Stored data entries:
#####

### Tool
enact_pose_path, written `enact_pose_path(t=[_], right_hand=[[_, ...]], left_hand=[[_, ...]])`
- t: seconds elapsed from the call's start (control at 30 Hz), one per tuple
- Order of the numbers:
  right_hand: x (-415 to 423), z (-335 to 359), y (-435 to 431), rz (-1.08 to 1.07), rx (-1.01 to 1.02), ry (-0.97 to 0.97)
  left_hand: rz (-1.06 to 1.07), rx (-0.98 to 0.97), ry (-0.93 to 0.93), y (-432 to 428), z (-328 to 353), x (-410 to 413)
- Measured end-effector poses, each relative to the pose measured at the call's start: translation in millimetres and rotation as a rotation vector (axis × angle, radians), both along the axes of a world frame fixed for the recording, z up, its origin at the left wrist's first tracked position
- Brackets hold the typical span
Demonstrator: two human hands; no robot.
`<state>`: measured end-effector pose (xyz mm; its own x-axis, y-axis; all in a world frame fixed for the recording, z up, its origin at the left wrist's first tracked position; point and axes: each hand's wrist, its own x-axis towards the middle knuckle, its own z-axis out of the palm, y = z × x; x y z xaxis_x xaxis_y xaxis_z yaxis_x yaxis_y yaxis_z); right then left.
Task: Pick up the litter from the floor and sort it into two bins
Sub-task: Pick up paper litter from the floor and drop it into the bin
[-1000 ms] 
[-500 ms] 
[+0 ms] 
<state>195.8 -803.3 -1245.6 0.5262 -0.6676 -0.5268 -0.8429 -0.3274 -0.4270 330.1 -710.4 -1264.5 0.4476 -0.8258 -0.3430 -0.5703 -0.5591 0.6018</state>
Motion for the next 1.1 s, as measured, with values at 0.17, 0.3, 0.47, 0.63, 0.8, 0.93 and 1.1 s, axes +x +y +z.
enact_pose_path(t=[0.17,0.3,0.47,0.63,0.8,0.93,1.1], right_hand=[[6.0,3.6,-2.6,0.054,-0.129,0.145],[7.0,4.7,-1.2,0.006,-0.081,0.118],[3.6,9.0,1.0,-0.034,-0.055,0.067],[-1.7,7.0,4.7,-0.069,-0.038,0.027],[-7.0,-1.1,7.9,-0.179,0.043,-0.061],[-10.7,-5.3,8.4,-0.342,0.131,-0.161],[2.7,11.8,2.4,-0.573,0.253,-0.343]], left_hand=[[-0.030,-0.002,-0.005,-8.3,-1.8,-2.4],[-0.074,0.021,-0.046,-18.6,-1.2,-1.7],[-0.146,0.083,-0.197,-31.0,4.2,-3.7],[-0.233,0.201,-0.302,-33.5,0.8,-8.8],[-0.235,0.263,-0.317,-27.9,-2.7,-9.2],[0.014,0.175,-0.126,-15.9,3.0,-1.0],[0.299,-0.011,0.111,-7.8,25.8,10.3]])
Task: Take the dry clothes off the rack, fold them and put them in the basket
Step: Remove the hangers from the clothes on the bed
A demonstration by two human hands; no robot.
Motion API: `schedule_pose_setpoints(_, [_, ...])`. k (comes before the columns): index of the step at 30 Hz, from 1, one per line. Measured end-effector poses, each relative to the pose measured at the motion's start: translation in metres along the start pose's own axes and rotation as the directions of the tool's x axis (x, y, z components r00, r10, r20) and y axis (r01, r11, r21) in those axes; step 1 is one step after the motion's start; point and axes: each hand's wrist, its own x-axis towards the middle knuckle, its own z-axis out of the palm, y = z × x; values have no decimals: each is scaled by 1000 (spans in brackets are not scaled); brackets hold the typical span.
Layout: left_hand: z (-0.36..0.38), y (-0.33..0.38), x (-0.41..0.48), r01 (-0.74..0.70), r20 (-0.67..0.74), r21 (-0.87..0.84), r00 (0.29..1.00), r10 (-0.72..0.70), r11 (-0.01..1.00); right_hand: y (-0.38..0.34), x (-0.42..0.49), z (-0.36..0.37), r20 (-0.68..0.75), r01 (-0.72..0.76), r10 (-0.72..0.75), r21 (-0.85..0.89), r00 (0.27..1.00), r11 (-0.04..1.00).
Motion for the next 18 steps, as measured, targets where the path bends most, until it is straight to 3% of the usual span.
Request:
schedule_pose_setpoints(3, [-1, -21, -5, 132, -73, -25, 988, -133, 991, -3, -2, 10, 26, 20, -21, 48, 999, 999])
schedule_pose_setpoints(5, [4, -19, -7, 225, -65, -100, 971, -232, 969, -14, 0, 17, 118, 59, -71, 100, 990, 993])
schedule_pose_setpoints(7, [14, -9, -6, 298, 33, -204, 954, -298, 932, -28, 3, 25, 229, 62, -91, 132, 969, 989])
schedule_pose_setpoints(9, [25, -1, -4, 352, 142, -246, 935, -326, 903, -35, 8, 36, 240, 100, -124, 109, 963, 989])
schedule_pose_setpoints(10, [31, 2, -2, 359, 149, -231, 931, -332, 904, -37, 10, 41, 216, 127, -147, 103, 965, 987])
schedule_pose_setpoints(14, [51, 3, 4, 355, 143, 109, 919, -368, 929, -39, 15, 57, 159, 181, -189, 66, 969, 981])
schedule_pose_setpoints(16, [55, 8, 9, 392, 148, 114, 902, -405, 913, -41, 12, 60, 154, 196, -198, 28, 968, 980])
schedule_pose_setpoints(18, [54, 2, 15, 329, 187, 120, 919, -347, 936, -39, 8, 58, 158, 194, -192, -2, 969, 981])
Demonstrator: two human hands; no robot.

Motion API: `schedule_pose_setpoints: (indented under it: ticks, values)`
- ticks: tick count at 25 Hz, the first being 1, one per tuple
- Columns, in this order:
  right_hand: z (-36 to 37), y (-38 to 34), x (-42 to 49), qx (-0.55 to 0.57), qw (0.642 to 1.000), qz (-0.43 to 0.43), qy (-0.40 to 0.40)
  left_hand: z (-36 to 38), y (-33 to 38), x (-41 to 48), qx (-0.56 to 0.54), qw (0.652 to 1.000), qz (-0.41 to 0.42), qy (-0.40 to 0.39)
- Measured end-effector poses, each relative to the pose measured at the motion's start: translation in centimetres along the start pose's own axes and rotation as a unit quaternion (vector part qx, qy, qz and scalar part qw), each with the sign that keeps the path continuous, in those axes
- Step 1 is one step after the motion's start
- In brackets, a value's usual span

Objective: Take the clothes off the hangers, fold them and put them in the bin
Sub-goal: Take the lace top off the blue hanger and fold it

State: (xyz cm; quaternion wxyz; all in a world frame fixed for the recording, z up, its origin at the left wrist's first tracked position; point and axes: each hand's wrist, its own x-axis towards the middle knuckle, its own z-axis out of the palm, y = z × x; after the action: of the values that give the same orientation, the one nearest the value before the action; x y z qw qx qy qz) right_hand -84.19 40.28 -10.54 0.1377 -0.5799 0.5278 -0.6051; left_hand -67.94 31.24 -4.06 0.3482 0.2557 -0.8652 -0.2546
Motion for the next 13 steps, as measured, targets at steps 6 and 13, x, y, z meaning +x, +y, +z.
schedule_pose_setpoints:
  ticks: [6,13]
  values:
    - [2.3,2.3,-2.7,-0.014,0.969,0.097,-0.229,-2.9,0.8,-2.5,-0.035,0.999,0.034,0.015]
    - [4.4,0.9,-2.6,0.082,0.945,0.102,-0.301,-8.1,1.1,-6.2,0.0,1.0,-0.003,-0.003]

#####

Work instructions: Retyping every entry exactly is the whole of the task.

Response to the task:
### Tool
enact_pose_path, written `enact_pose_path(t=[_], right_hand=[[_, ...]], left_hand=[[_, ...]])`
- t: seconds elapsed from the call's start (control at 30 Hz), one per tuple
- Order of the numbers:
  right_hand: x (-415 to 423), z (-335 to 359), y (-435 to 431), rz (-1.08 to 1.07), rx (-1.01 to 1.02), ry (-0.97 to 0.97)
  left_hand: rz (-1.06 to 1.07), rx (-0.98 to 0.97), ry (-0.93 to 0.93), y (-432 to 428), z (-328 to 353), x (-410 to 413)
- Measured end-effector poses, each relative to the pose measured at the call's start: translation in millimetres and rotation as a rotation vector (axis × angle, radians), both along the axes of a world frame fixed for the recording, z up, its origin at the left wrist's first tracked position
- Brackets hold the typical span
Demonstrator: two human hands; no robot.
`<state>`: measured end-effector pose (xyz mm; its own x-axis, y-axis; all in a world frame fixed for the recording, z up, its origin at the left wrist's first tracked position; point and axes: each hand's wrist, its own x-axis towards the middle knuckle, its own z-axis out of the palm, y = z × x; x y z xaxis_x xaxis_y xaxis_z yaxis_x yaxis_y yaxis_z); right then left.
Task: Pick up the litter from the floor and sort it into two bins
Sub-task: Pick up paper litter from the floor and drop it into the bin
[-1000 ms] 
[-500 ms] 
[+0 ms] 
<state>195.8 -803.3 -1245.6 0.5262 -0.6676 -0.5268 -0.8429 -0.3274 -0.4270 330.1 -710.4 -1264.5 0.4476 -0.8258 -0.3430 -0.5703 -0.5591 0.6018</state>
Motion for the next 1.1 s, as measured, with values at 0.17, 0.3, 0.47, 0.63, 0.8, 0.93 and 1.1 s, axes +x +y +z.
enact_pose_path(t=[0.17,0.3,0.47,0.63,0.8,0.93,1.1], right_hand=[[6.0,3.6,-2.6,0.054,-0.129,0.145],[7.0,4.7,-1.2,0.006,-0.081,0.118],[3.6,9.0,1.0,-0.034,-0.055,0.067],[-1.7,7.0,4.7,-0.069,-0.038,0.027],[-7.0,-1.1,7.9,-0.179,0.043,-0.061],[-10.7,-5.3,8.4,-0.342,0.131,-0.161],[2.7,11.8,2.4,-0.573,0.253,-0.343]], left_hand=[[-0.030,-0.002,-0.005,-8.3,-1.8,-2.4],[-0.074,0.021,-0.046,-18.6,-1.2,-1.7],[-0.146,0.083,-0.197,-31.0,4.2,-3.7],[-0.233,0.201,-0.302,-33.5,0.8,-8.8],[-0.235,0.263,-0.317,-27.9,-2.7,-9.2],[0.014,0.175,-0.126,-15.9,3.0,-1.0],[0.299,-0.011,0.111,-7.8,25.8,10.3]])
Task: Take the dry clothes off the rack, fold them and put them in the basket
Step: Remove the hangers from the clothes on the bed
A demonstration by two human hands; no robot.
Motion API: `schedule_pose_setpoints(_, [_, ...])`. k (comes before the columns): index of the step at 30 Hz, from 1, one per line. Measured end-effector poses, each relative to the pose measured at the motion's start: translation in metres along the start pose's own axes and rotation as the directions of the tool's x axis (x, y, z components r00, r10, r20) and y axis (r01, r11, r21) in those axes; step 1 is one step after the motion's start; point and axes: each hand's wrist, its own x-axis towards the middle knuckle, its own z-axis out of the palm, y = z × x; values have no decimals: each is scaled by 1000 (spans in brackets are not scaled); brackets hold the typical span.
Layout: left_hand: z (-0.36..0.38), y (-0.33..0.38), x (-0.41..0.48), r01 (-0.74..0.70), r20 (-0.67..0.74), r21 (-0.87..0.84), r00 (0.29..1.00), r10 (-0.72..0.70), r11 (-0.01..1.00); right_hand: y (-0.38..0.34), x (-0.42..0.49), z (-0.36..0.37), r20 (-0.68..0.75), r01 (-0.72..0.76), r10 (-0.72..0.75), r21 (-0.85..0.89), r00 (0.27..1.00), r11 (-0.04..1.00).
Motion for the next 18 steps, as measured, targets where the path bends most, until it is straight to 3% of the usual span.
Request:
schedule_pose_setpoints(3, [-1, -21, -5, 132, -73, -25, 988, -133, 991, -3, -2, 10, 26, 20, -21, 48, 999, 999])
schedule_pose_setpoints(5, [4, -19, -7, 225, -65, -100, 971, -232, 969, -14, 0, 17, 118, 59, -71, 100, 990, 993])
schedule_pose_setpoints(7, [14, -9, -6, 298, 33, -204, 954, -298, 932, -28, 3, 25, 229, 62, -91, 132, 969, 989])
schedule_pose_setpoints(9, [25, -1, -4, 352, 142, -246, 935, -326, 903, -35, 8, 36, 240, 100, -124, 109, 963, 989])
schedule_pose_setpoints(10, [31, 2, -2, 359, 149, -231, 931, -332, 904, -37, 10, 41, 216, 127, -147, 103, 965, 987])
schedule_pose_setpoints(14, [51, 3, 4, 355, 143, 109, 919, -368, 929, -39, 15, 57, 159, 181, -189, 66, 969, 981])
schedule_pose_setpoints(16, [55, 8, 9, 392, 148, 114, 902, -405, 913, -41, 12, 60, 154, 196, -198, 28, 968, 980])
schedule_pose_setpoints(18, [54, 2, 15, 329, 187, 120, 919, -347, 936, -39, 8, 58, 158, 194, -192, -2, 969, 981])
Demonstrator: two human hands; no robot.

Motion API: `schedule_pose_setpoints: (indented under it: ticks, values)`
- ticks: tick count at 25 Hz, the first being 1, one per tuple
- Columns, in this order:
  right_hand: z (-36 to 37), y (-38 to 34), x (-42 to 49), qx (-0.55 to 0.57), qw (0.642 to 1.000), qz (-0.43 to 0.43), qy (-0.40 to 0.40)
  left_hand: z (-36 to 38), y (-33 to 38), x (-41 to 48), qx (-0.56 to 0.54), qw (0.652 to 1.000), qz (-0.41 to 0.42), qy (-0.40 to 0.39)
- Measured end-effector poses, each relative to the pose measured at the motion's start: translation in centimetres along the start pose's own axes and rotation as a unit quaternion (vector part qx, qy, qz and scalar part qw), each with the sign that keeps the path continuous, in those axes
- Step 1 is one step after the motion's start
- In brackets, a value's usual span

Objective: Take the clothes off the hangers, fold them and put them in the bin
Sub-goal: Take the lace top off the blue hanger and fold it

State: (xyz cm; quaternion wxyz; all in a world frame fixed for the recording, z up, its origin at the left wrist's first tracked position; point and axes: each hand's wrist, its own x-axis towards the middle knuckle, its own z-axis out of the palm, y = z × x; after the action: of the values that give the same orientation, the one nearest the value before the action; x y z qw qx qy qz) right_hand -84.19 40.28 -10.54 0.1377 -0.5799 0.5278 -0.6051; left_hand -67.94 31.24 -4.06 0.3482 0.2557 -0.8652 -0.2546
Motion for the next 13 steps, as measured, targets at steps 6 and 13, x, y, z meaning +x, +y, +z.
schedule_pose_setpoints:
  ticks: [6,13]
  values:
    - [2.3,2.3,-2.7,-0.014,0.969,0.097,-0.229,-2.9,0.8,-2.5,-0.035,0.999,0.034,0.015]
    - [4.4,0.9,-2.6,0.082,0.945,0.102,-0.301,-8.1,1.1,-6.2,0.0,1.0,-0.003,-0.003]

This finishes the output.